- **Work required**: Among the entries that follow, count the lines with the word "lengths" and report the number by itself.

- **Given information**:
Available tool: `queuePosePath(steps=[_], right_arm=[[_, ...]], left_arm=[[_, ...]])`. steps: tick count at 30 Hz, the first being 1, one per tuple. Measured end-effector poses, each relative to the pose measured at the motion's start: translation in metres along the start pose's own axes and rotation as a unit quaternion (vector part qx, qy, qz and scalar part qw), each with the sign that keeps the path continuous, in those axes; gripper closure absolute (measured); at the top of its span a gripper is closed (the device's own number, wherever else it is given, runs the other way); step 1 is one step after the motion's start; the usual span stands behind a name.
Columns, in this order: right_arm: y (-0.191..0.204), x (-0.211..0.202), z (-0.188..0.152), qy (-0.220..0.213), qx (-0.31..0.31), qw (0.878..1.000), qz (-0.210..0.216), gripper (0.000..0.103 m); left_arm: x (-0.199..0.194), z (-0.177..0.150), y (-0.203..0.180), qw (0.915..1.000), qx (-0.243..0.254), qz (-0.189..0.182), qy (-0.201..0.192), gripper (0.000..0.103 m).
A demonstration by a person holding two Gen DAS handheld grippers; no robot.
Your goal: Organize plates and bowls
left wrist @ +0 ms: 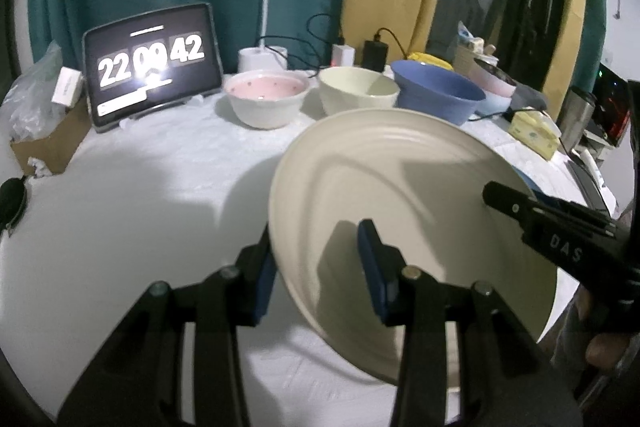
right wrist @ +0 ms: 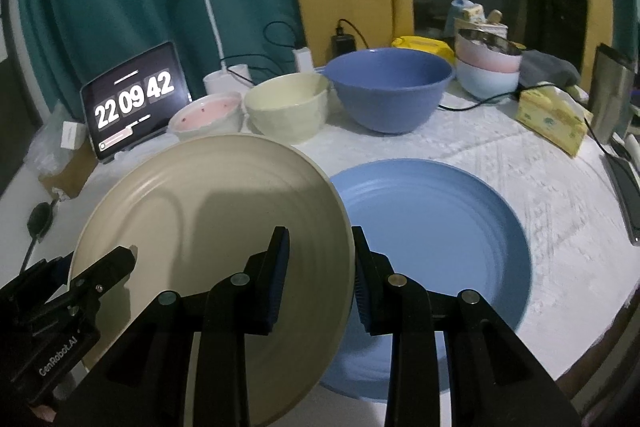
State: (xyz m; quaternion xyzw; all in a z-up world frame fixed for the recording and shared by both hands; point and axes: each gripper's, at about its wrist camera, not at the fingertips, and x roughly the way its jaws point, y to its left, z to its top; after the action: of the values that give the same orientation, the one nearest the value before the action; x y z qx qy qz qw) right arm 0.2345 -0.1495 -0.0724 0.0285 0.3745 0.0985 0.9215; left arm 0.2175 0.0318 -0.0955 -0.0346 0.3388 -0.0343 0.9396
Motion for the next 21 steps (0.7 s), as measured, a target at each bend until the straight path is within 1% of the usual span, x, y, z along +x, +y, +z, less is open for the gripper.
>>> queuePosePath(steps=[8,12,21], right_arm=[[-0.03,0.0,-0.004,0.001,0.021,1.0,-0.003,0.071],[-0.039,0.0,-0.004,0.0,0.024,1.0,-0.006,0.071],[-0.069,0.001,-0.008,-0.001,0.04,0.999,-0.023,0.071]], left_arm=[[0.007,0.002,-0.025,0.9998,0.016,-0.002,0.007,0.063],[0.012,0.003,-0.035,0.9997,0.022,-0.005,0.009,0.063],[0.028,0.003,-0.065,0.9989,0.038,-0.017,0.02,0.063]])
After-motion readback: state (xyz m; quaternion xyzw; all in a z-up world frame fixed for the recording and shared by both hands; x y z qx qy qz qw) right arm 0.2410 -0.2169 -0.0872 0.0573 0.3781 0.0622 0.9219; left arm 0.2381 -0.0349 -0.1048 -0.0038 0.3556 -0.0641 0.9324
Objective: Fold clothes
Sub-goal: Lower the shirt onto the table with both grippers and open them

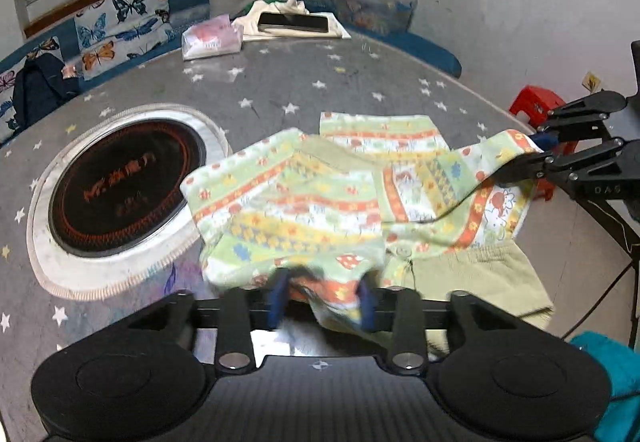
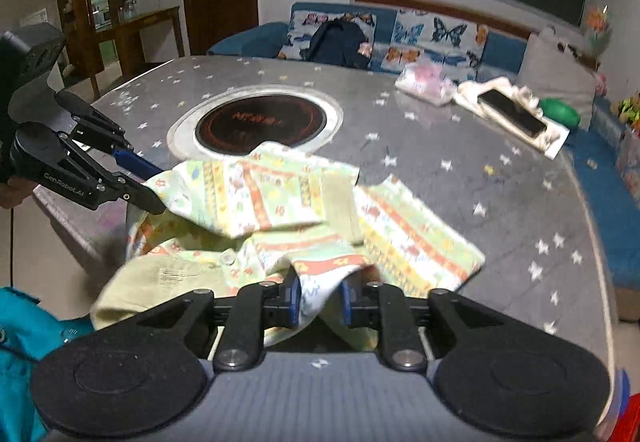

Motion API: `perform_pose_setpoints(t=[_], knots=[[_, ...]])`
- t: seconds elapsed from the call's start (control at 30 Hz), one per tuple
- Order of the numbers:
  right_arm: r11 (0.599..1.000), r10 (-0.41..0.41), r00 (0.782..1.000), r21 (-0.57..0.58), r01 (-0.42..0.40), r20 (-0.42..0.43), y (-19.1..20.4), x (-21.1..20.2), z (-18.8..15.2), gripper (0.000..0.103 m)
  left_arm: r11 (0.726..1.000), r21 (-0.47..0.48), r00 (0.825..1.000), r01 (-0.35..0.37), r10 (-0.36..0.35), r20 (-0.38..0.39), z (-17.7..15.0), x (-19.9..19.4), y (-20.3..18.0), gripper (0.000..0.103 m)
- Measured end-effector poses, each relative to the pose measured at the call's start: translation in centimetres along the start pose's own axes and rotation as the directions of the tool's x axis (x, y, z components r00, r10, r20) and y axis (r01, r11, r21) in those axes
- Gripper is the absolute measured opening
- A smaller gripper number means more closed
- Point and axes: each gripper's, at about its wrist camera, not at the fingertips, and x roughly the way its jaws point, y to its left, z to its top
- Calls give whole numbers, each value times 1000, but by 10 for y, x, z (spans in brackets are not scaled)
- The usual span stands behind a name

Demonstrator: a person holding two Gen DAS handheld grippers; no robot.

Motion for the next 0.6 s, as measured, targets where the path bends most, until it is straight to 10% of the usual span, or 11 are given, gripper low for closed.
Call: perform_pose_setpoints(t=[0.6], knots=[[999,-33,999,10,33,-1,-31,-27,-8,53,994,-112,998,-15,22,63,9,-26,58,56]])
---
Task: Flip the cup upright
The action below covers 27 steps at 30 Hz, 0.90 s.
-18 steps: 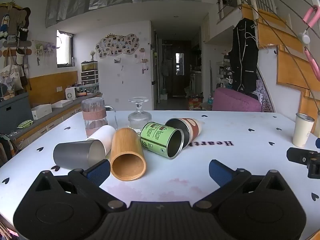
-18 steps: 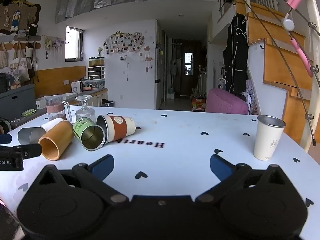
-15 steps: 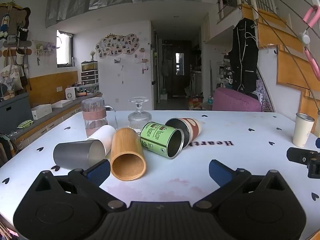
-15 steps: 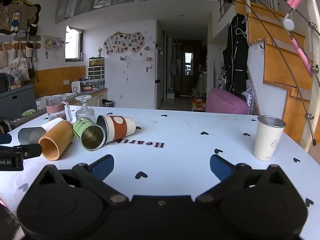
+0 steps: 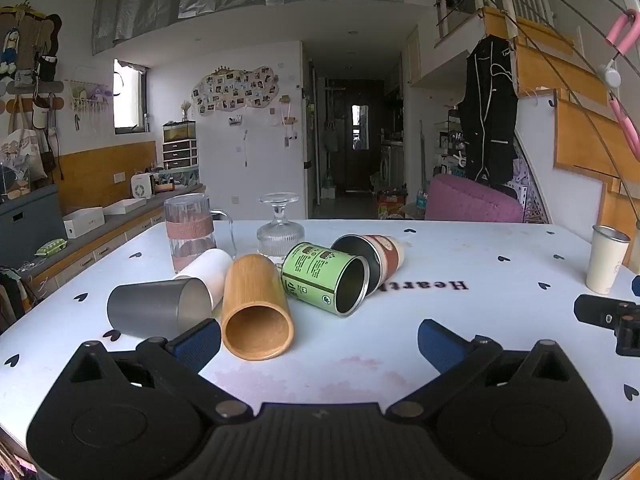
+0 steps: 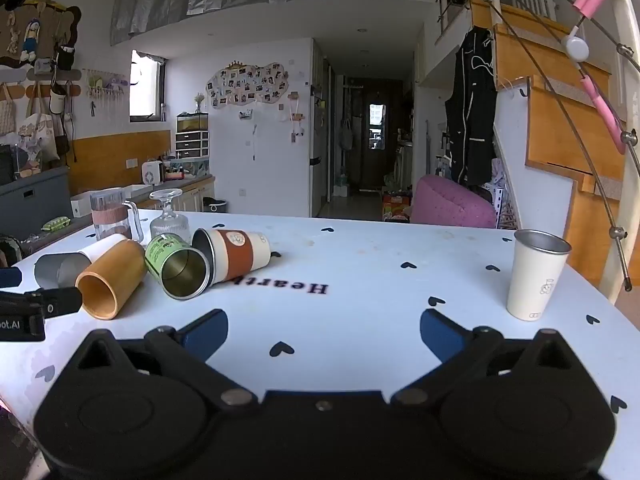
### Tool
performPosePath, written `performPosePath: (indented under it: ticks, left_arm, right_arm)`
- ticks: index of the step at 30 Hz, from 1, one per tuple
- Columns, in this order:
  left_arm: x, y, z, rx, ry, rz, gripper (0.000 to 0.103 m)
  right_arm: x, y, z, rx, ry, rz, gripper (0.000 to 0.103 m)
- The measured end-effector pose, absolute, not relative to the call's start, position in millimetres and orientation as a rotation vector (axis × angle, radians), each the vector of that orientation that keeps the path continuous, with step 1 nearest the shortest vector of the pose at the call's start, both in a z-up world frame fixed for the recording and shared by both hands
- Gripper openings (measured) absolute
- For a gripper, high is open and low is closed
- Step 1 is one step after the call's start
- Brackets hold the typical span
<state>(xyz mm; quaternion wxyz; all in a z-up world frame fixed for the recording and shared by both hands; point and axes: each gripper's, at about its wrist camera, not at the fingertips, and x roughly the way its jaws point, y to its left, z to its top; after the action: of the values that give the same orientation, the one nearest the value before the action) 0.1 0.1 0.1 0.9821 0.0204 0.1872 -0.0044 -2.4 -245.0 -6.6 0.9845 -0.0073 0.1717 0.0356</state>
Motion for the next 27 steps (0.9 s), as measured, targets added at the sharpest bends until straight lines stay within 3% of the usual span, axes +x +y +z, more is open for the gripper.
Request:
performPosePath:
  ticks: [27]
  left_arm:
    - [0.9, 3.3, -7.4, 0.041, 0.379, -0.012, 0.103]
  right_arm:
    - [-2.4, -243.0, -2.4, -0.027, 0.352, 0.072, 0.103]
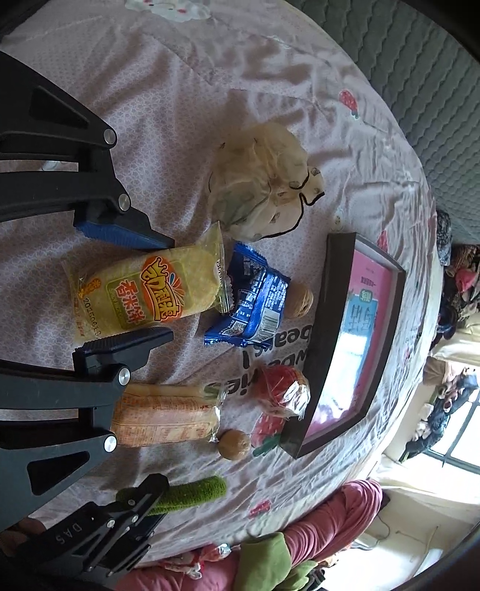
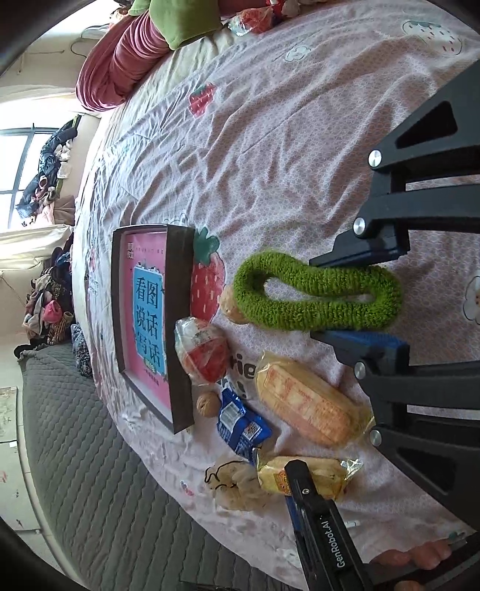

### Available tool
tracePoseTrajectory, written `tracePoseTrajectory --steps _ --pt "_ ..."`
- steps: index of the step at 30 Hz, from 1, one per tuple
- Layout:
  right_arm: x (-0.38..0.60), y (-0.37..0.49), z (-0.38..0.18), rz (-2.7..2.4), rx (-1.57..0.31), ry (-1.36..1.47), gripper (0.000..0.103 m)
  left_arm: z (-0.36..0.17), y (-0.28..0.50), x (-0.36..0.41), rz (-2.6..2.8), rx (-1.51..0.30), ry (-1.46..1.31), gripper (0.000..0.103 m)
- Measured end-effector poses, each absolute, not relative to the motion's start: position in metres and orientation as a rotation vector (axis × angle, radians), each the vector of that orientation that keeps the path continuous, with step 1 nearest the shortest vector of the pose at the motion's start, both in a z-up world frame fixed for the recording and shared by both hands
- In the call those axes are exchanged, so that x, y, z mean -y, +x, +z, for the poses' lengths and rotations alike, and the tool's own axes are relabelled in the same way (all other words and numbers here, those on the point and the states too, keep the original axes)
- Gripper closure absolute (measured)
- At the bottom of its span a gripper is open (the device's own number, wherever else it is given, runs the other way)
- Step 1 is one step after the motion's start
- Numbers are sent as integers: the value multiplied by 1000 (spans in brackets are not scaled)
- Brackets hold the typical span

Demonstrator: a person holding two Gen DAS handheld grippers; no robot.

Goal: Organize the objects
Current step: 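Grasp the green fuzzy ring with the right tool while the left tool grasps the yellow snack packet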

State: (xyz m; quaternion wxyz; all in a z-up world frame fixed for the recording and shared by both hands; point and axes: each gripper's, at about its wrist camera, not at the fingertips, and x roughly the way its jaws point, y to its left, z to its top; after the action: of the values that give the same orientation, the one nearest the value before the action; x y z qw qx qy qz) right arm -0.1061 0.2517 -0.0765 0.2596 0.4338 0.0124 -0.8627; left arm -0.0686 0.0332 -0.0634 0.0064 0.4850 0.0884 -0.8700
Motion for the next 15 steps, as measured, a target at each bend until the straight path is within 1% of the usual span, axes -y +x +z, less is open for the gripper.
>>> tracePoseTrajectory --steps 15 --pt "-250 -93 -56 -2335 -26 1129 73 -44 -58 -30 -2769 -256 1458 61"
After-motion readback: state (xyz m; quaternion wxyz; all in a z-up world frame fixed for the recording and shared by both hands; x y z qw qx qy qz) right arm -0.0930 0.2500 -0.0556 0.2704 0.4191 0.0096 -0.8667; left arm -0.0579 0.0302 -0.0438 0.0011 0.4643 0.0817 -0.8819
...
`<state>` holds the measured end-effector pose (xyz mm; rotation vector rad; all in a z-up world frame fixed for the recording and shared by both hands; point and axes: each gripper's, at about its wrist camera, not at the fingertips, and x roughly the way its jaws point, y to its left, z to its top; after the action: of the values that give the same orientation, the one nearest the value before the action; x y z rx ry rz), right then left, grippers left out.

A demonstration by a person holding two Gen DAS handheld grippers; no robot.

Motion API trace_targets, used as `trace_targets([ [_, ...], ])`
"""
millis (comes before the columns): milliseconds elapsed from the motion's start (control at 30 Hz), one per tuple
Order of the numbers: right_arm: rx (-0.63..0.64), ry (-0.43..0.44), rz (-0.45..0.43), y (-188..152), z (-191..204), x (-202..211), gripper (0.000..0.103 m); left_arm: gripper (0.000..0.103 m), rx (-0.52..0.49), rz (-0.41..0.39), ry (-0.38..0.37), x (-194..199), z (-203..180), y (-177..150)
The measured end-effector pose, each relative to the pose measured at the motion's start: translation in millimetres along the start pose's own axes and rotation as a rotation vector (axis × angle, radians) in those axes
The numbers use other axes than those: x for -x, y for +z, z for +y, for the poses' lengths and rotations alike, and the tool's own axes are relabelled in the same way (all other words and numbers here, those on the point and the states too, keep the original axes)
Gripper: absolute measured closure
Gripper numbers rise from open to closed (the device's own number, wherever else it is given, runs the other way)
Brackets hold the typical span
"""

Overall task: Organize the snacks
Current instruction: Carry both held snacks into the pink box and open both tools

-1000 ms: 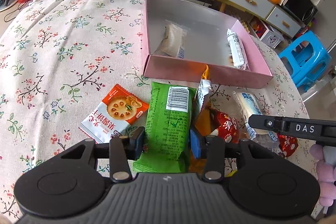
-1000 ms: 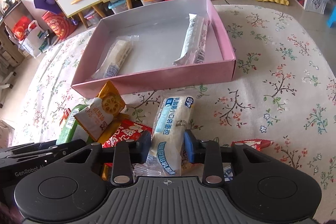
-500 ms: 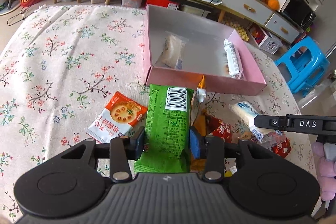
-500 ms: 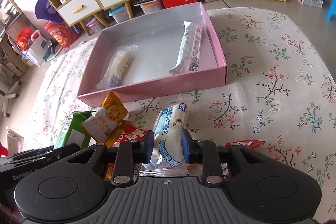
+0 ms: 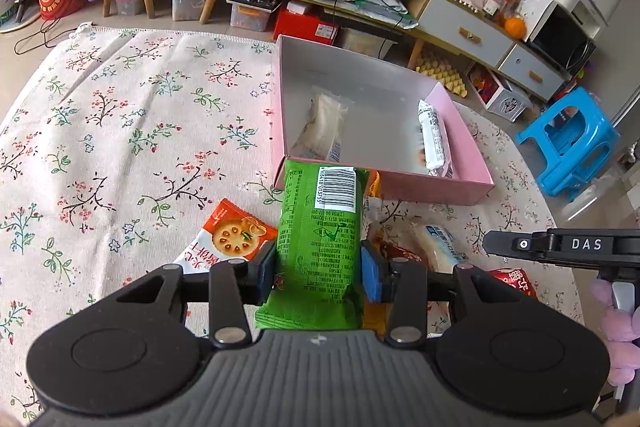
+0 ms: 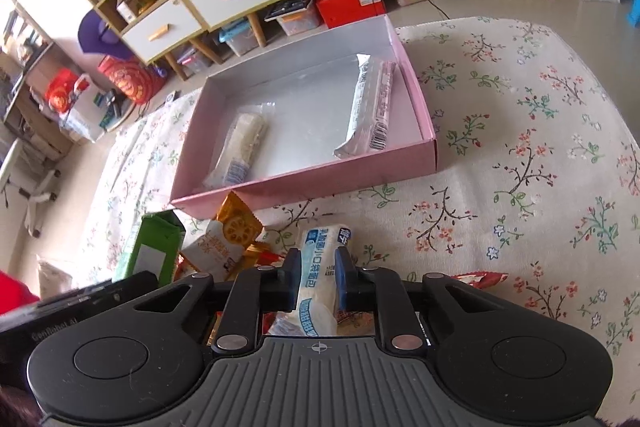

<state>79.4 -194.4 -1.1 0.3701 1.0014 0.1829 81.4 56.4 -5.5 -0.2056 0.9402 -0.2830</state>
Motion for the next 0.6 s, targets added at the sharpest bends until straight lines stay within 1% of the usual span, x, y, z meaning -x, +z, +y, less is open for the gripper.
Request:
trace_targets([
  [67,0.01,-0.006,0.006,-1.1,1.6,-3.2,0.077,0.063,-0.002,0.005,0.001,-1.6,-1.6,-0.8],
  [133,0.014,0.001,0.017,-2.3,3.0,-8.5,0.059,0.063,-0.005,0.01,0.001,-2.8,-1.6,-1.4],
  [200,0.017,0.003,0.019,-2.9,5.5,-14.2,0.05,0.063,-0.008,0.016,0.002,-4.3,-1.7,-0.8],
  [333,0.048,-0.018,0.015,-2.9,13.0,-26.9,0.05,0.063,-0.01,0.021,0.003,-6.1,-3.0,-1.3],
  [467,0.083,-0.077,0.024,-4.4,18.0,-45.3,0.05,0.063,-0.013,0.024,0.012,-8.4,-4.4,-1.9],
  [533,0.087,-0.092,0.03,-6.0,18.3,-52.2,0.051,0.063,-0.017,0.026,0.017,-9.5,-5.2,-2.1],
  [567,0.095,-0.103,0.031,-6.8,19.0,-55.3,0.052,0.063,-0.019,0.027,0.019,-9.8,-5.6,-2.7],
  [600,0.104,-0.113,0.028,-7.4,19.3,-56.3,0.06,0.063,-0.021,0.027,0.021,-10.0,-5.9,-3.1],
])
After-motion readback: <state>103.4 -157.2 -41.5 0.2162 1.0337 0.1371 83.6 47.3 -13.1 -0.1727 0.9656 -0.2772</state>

- **Result**: 2